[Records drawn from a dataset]
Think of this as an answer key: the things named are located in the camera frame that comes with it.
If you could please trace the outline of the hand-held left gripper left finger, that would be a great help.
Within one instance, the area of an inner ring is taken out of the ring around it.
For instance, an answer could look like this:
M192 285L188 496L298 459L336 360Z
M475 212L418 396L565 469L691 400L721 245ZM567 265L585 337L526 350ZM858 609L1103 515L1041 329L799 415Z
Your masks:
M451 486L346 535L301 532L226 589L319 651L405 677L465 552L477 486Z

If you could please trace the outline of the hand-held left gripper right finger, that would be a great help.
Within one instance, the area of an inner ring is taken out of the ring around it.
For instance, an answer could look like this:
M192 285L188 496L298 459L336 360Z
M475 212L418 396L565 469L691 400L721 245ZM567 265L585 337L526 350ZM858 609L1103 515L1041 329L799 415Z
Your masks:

* **TASK ITEM**
Copy out each entry precisely. Leave nothing out.

* **WRITTEN REPLY**
Think of this as an answer key: the things named are located in the camera frame that comes with it.
If you could please trace the outline of the hand-held left gripper left finger, that would be a great help.
Within one instance, the area of an inner ring is taken out of the ring around it.
For instance, an answer could look like this:
M192 285L188 496L298 459L336 360Z
M475 212L418 396L565 469L691 400L721 245ZM567 265L585 337L526 350ZM858 609L1103 515L1041 329L799 415Z
Your masks:
M451 486L346 535L301 532L226 589L319 651L405 677L465 552L477 486Z

If you could please trace the outline of the hand-held left gripper right finger, that would be a great help.
Within one instance, the area of an inner ring is taken out of the ring around it.
For instance, an answer could look like this:
M192 285L188 496L298 459L336 360Z
M475 212L418 396L565 469L691 400L721 245ZM567 265L585 337L526 350ZM858 609L1103 515L1041 329L799 415Z
Your masks:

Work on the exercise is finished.